_Work request:_ Print, exactly as they stand, the lines from the start of the listing to the line containing "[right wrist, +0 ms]", inclusive.

══════

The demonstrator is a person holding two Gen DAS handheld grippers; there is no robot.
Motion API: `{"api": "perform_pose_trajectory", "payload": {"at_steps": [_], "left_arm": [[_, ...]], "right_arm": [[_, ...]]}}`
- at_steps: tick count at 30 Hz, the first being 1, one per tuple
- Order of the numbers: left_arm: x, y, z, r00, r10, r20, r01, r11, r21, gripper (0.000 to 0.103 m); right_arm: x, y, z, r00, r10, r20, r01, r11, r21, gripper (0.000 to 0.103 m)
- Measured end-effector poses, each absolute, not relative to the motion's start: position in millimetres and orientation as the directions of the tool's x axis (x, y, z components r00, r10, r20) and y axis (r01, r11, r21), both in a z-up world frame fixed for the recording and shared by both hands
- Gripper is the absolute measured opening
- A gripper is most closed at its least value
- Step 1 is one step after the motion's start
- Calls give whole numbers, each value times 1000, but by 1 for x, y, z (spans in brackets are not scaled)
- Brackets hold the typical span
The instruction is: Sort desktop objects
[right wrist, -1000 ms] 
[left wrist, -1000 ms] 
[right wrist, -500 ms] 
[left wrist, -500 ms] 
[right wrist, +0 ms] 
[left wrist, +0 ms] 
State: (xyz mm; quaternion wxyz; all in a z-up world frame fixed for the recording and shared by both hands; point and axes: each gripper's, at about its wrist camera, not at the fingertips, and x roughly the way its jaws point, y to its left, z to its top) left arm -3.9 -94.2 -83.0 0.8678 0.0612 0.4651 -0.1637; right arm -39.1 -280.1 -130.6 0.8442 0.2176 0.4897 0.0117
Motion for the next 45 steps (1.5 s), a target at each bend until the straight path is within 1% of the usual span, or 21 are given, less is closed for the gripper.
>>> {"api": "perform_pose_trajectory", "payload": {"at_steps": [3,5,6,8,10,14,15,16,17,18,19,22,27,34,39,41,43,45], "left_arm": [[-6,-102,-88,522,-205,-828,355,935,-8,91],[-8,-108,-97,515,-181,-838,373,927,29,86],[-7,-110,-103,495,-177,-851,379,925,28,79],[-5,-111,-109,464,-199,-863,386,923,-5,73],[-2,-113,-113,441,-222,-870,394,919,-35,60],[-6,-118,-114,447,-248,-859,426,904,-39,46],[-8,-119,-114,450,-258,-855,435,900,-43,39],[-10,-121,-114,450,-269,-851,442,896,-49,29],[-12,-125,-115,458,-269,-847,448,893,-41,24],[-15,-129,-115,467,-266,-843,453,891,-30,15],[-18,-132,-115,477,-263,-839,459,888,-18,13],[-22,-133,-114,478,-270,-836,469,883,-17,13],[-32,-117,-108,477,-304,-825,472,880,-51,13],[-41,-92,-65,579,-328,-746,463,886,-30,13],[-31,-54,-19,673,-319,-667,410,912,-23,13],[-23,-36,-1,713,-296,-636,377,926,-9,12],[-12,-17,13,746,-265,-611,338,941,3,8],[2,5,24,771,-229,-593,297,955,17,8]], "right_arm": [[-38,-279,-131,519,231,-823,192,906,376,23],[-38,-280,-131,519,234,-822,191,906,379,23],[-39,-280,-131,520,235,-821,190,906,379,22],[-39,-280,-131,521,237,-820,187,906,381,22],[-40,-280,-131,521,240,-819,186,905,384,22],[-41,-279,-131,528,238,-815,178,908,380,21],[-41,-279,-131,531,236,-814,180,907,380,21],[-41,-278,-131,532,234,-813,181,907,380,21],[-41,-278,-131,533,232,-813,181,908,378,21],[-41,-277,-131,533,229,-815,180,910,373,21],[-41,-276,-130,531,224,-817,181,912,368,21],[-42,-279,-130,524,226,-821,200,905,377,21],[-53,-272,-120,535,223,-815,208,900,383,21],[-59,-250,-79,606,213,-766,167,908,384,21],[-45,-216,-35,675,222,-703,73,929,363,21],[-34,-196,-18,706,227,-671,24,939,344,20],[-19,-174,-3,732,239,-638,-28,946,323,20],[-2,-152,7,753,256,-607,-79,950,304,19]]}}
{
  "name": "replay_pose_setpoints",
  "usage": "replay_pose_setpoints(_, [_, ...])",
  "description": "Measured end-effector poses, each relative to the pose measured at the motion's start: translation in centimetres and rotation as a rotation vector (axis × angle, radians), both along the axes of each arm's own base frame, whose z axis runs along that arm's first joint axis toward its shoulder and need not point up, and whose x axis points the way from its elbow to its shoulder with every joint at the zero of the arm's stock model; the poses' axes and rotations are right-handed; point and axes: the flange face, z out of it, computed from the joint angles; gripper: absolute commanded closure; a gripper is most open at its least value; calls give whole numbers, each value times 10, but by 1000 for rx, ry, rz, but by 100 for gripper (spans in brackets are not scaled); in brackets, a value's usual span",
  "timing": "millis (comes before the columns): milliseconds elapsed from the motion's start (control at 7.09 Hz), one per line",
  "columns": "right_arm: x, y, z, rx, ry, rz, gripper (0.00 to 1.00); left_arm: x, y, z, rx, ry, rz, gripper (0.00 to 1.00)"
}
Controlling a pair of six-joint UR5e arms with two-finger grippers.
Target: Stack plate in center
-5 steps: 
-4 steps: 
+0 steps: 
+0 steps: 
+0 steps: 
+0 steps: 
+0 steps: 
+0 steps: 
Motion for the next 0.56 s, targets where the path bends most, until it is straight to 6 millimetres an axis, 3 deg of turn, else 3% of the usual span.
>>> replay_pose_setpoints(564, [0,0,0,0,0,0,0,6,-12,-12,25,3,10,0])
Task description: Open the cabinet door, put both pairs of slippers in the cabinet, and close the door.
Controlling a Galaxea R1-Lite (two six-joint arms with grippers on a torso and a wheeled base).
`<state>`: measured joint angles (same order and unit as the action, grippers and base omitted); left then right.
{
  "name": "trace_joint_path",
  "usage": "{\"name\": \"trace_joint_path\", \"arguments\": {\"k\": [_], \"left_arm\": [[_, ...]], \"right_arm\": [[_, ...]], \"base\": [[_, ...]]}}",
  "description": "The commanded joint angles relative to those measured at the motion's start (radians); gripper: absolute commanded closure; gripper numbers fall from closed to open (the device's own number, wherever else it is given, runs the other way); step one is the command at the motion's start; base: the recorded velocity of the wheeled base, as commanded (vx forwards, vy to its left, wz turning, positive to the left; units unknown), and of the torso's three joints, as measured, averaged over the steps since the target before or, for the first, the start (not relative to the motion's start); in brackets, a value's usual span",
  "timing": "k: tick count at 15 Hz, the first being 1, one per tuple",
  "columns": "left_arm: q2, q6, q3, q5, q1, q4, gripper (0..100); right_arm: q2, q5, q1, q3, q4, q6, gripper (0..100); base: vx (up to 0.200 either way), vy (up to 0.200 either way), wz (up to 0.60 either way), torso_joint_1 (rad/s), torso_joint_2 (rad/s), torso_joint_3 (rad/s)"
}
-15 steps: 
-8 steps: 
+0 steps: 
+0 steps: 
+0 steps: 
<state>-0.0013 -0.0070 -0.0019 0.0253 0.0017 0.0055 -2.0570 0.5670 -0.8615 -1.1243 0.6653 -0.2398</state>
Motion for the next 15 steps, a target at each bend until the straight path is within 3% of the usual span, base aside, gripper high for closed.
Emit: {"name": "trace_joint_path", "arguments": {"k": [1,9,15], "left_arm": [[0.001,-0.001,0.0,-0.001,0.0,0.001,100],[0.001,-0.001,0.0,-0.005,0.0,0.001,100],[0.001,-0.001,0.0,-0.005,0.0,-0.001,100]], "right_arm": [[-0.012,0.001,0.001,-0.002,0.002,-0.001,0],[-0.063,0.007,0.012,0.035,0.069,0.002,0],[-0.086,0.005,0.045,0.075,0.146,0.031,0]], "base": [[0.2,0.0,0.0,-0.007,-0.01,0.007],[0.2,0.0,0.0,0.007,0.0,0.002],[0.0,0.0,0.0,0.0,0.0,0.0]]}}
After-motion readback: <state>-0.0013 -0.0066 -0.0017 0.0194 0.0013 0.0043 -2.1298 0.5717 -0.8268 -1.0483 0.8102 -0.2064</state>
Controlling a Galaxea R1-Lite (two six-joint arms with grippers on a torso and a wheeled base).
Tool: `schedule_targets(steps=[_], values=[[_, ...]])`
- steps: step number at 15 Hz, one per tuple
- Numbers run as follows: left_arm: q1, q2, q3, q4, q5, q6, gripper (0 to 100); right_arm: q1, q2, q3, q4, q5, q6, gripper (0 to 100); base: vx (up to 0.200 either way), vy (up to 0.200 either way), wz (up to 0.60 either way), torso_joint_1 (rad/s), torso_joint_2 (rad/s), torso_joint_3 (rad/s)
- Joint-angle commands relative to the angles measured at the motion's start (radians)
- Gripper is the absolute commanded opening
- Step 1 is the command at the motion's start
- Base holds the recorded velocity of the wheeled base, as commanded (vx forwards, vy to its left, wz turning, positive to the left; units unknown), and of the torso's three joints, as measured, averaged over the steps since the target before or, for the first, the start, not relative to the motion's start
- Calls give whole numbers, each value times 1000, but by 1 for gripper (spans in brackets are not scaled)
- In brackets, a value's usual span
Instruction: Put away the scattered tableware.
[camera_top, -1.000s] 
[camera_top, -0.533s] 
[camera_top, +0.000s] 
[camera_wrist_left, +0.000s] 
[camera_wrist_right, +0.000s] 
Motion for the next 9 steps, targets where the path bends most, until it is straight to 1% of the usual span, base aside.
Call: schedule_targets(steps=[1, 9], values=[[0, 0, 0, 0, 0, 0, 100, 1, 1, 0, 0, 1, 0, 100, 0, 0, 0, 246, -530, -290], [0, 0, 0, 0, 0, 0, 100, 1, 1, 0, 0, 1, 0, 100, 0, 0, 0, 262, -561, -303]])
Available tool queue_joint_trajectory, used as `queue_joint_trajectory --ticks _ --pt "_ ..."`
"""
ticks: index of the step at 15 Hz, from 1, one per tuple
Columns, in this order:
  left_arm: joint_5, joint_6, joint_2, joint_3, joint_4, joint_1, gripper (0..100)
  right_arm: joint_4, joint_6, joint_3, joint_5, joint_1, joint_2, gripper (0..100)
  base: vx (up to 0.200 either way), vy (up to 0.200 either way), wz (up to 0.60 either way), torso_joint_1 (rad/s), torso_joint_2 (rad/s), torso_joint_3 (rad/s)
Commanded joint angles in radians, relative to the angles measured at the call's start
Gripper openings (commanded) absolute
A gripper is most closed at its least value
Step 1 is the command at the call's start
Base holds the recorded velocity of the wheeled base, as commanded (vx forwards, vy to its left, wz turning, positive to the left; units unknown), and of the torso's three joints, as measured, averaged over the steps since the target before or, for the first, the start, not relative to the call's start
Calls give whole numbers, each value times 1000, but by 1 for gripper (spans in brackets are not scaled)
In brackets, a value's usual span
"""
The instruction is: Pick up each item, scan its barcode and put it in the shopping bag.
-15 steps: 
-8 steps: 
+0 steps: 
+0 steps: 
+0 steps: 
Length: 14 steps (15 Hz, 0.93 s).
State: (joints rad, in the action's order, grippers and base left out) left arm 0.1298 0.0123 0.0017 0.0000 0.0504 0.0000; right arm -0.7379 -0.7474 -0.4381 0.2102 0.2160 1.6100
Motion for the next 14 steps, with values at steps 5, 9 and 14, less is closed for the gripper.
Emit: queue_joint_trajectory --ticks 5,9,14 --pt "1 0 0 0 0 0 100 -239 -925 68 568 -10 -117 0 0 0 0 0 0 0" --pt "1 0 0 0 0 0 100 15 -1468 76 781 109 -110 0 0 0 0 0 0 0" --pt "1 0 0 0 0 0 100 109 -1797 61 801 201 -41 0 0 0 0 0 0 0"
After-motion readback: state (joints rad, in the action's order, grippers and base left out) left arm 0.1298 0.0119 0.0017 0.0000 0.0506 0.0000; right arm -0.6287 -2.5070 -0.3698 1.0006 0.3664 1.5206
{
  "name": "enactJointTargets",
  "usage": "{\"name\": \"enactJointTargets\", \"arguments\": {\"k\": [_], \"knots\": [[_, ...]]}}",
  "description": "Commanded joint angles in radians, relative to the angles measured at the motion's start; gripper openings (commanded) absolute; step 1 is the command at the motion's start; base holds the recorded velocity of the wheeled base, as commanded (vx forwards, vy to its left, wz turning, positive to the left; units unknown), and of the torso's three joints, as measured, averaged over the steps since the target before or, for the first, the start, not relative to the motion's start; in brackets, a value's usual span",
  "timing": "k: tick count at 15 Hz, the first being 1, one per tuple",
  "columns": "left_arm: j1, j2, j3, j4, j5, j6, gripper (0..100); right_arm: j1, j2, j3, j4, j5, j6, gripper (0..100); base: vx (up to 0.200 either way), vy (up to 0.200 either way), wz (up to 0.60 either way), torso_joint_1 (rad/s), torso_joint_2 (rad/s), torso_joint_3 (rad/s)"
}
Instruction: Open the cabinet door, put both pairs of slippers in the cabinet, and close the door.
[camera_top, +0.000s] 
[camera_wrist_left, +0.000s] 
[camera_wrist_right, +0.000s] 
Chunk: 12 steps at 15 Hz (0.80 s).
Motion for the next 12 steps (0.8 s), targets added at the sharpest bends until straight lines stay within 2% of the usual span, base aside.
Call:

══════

_Solved exercise:_
The demonstrator is a person holding two Gen DAS handheld grippers; there is no robot.
Motion API: `{"api": "perform_pose_trajectory", "payload": {"at_steps": [_], "left_arm": [[_, ...]], "right_arm": [[_, ...]]}}`
- at_steps: tick count at 30 Hz, the first being 1, one per tuple
- Order of the numbers: left_arm: x, y, z, r00, r10, r20, r01, r11, r21, gripper (0.000 to 0.103 m); right_arm: x, y, z, r00, r10, r20, r01, r11, r21, gripper (0.000 to 0.103 m)
- Measured end-effector poses, each absolute, not relative to the motion's start: position in millimetres and orientation as the directions of the tool's x axis (x, y, z components r00, r10, r20) and y axis (r01, r11, r21), both in a z-up world frame fixed for the recording and shared by both hands
- Gripper is the absolute measured opening
- A gripper is most closed at its least value
- Step 1 is one step after the motion's start
- Calls give whole numbers, each value times 1000, but by 1 for x, y, z (spans in brackets are not scaled)
- Brackets hold the typical span
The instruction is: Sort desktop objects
[right wrist, -1000 ms] 
[left wrist, -1000 ms] 
[right wrist, -500 ms] 
[left wrist, -500 ms] 
[right wrist, +0 ms] 

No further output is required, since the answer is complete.